*What you should do*:
Down to the last line, set down the listing below exactly, apart from its pictures.

*Records for this task*:
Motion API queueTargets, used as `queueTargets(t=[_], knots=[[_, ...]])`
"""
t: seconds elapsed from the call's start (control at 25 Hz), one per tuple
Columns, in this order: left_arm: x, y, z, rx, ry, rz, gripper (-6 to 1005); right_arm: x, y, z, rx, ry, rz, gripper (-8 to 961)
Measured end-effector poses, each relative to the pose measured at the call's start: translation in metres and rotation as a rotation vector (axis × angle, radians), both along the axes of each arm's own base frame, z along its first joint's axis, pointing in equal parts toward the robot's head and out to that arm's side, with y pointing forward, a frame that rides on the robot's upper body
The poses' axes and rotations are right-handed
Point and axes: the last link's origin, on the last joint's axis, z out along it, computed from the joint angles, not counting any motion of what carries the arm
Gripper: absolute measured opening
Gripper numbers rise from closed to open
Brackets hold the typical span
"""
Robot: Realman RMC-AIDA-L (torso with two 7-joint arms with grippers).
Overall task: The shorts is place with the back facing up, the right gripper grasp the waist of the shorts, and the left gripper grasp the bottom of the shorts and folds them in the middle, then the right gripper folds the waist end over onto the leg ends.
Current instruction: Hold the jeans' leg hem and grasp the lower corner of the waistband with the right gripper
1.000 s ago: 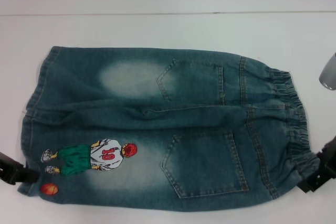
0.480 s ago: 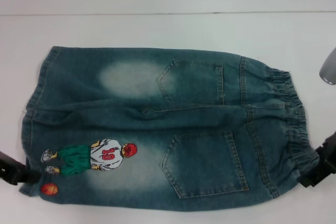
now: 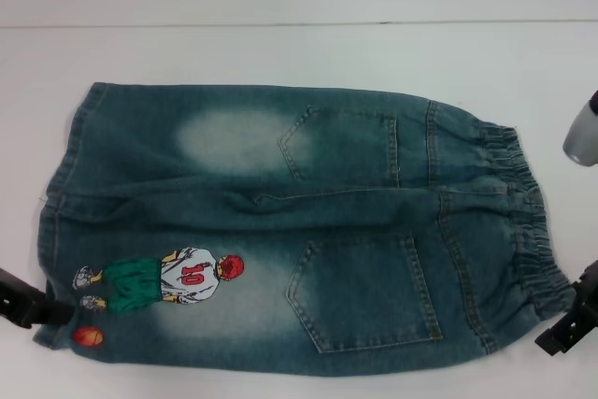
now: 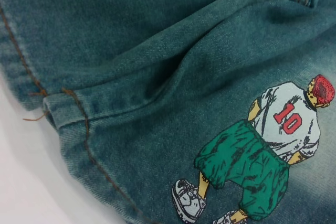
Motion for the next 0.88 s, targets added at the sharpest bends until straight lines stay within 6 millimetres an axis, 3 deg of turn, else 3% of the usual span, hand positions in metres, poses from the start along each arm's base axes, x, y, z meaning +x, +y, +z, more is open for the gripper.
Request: queueTargets(t=[0.88], knots=[[0.0,0.001,-0.001,-0.001,0.001,-0.001,127,-0.013,0.005,-0.001,0.017,0.068,0.071,823]])
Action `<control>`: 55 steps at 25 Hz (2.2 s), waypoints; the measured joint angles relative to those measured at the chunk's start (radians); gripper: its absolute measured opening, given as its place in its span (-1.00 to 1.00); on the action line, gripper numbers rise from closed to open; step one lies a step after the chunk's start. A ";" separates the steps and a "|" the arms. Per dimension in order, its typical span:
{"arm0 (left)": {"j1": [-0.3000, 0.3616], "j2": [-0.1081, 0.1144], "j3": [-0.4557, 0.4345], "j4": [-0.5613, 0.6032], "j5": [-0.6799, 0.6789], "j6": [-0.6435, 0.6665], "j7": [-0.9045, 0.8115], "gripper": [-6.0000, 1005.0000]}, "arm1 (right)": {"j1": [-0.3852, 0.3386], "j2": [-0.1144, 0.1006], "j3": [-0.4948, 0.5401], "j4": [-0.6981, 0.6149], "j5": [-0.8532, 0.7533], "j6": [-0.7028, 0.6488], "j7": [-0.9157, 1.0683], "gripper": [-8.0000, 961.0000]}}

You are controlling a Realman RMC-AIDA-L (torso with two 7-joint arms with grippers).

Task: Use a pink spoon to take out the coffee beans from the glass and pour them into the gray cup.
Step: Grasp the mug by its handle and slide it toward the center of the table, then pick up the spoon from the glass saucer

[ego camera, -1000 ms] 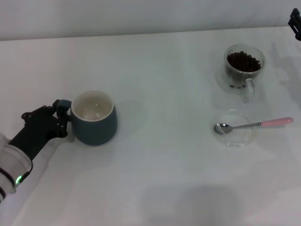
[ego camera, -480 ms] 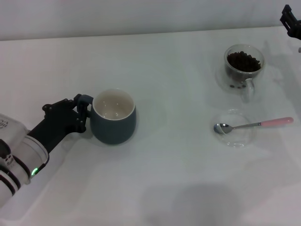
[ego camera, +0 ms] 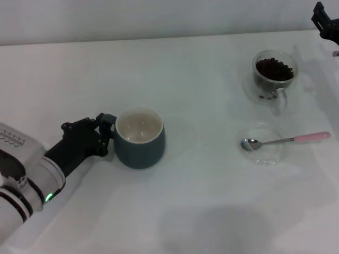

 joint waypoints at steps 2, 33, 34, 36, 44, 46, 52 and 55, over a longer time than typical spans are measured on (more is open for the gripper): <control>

*Response*:
Motion API queueTargets, used as `queueTargets(t=[_], knots=[[_, ...]])`
"""
t: seconds elapsed from the call's start (control at 25 Hz), one per tuple
Columns, in this order: left_arm: x, y, z, rx, ry, rz, gripper (-6 to 1005); right_arm: x, y, z, rx, ry, rz, gripper (-8 to 961)
Measured end-effector poses, each relative to the pose measured at the call's start: translation in metres and rotation as a rotation vector (axis × angle, radians), both along the axes of each arm's own base frame, z along its first joint's axis, pointing in equal parts toward the robot's head and out to that arm's side, with y pointing forward, a frame that rides on the robot's upper body
The poses' axes and rotations are right-handed
Point and axes: the last link's origin, on the last joint's axis, z out along it, computed from the joint angles, not counting any motion of what carries the arm
Gripper: absolute measured opening
Gripper numbers rise from closed to open
Brackets hold the typical span
"""
Robot: Realman RMC-AIDA-L (torso with two 7-joint arms with grippers).
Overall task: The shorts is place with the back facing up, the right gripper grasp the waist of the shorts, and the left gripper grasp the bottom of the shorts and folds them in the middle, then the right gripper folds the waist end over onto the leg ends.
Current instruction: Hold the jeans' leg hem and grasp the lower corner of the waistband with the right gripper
1.000 s ago: 
0.480 s ago: 
now: 
now: 
Motion for the next 0.88 s, targets added at the sharpest bends until straight lines stay within 6 millimetres an axis, 3 deg of turn, else 3% of the usual span, hand positions in metres, poses from the start along each arm's base axes, x, y, z meaning +x, +y, +z, more is open for the gripper.
Request: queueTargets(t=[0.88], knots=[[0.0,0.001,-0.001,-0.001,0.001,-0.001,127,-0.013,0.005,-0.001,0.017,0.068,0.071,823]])
Action `<control>`: 55 steps at 25 Hz (2.2 s), waypoints; the measured joint angles relative to those measured at the chunk's start (radians); gripper: its absolute measured opening, given as its place in its span (-1.00 to 1.00); on the action line, gripper numbers rise from closed to open; step one lies a step after the chunk's start. A ";" separates the steps and a "|" the arms. Per dimension in order, its typical span:
{"arm0 (left)": {"j1": [-0.3000, 0.3616], "j2": [-0.1081, 0.1144], "j3": [-0.4557, 0.4345], "j4": [-0.5613, 0.6032], "j5": [-0.6799, 0.6789], "j6": [-0.6435, 0.6665], "j7": [-0.9045, 0.8115], "gripper": [-6.0000, 1005.0000]}, "arm1 (right)": {"j1": [-0.3852, 0.3386], "j2": [-0.1144, 0.1006], "j3": [-0.4948, 0.5401], "j4": [-0.6981, 0.6149], "j5": [-0.8532, 0.7533], "j6": [-0.7028, 0.6488], "j7": [-0.9157, 1.0683], "gripper": [-8.0000, 961.0000]}}

You are controlling a Realman RMC-AIDA-L (torso with two 7-joint arms with grippers).

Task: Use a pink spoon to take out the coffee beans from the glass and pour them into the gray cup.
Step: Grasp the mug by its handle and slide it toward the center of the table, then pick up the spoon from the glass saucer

[ego camera, -1000 ms] 
[ego camera, -480 ms] 
[ego camera, +0 ms] 

 joint waypoints at steps 2, 33, 34, 36, 44, 46, 52 and 55, over a longer time than typical spans are measured on (more is open for the gripper): <control>

Nothing further remains to be added to the answer.